Matthew chapter 5 and Luke chapter 6 both list those who are blessed. But only Luke lists those who are not. Alas for you who are rich, he says. Alas for you who laugh. Now Jesus isn’t in fact condemning riches and happiness so much as short termism and short sightedness. It’s the people who don’t see beyond those transitory things who’ve put themselves outside God’s blessing. For God’s deep desire is to bless every single one of us. It was his word of blessing that brought all things into being. We push his blessing aside when we put our faith in transitory things, in the stuff that rots and rusts and gets moth eaten, and doesn’t pass the test of time.
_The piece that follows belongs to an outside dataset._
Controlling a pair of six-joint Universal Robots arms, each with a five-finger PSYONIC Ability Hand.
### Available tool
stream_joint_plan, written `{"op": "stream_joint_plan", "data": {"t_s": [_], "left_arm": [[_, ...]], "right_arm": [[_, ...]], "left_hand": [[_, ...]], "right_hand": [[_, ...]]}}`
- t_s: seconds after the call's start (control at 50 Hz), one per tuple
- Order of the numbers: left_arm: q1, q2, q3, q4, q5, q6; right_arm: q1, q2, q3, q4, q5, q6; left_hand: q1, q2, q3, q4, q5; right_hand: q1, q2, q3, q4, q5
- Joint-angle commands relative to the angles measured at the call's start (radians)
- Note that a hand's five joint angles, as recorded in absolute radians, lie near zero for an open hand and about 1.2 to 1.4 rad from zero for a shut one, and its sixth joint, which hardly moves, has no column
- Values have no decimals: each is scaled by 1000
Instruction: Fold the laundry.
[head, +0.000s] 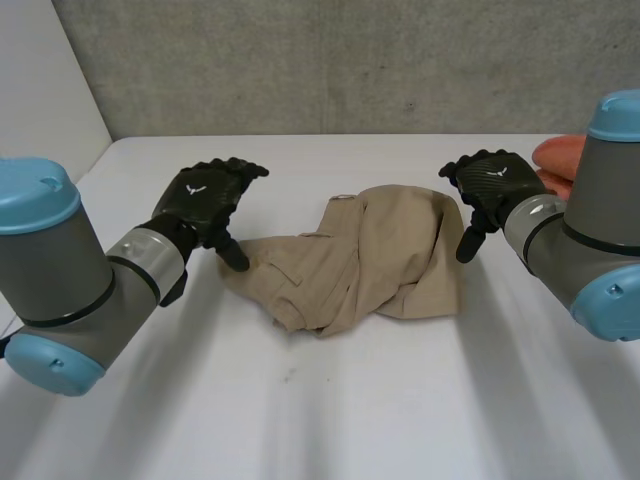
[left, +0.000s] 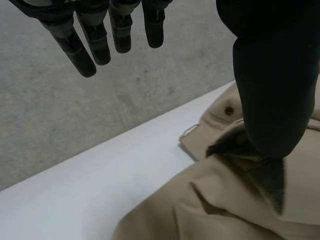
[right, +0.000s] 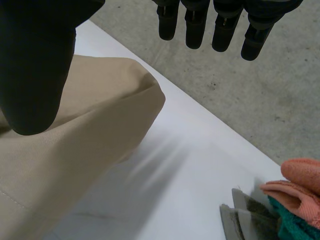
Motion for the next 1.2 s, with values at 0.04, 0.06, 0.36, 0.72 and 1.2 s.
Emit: {"op": "stream_joint_plan", "data": {"t_s": [0.04, 0.06, 0.36, 0.72, 1.2], "left_arm": [[-11, 81, -22, -202, 103, 69], [-14, 84, -33, -224, 112, 83], [-86, -81, -33, 3, 58, 308], [-40, -138, 185, 21, -54, 345], [-245, -190, 745, -64, 179, -30]], "right_arm": [[-11, 11, -20, 29, 0, 13], [-11, 14, -20, 29, 0, 13], [-8, 45, -31, 43, 0, 9], [-12, 36, -31, 43, 1, 7], [-80, 30, -60, 42, 38, 25]], "left_hand": [[-23, -28, -33, -25, -50], [3, -1, -6, 1, -24], [265, 260, 255, 262, 237], [1198, 1194, 1188, 1196, 1171], [1198, 1194, 1188, 1196, 1171]], "right_hand": [[-49, -31, -34, -38, -49], [-49, -31, -34, -38, -49], [-49, -31, -34, -38, -49], [-49, -31, -34, -38, -49], [-49, -31, -34, -38, -49]]}}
To have those things may look good and feel good for a while, but in the end it’s a waste of our lives. I suppose the ultimate question at the heart of it all is: “Are we made for just this, the however many moments of our earthly lives, or are we made for more than this? Do we have the seeds of eternity within us?” You see, I think the people who are blessed are those who discern within themselves the seeds of eternity. They discover how God enriches us in blessing with a depth of joy - makarios - and speaks his affirming word into our hearts - eulogeo. To be blessed doesn’t mean we’re perfect, or that we get everything we want; it doesn’t mean we’re free of pain, or the life doesn’t continue to have it’s worries and troubles and struggles. Life goes on with all its messiness and uncertainty, but we are seeing beyond that. God’s blessing upon us requires that we first turn to him; but that blessing upon and within us makes us already citizens of heaven.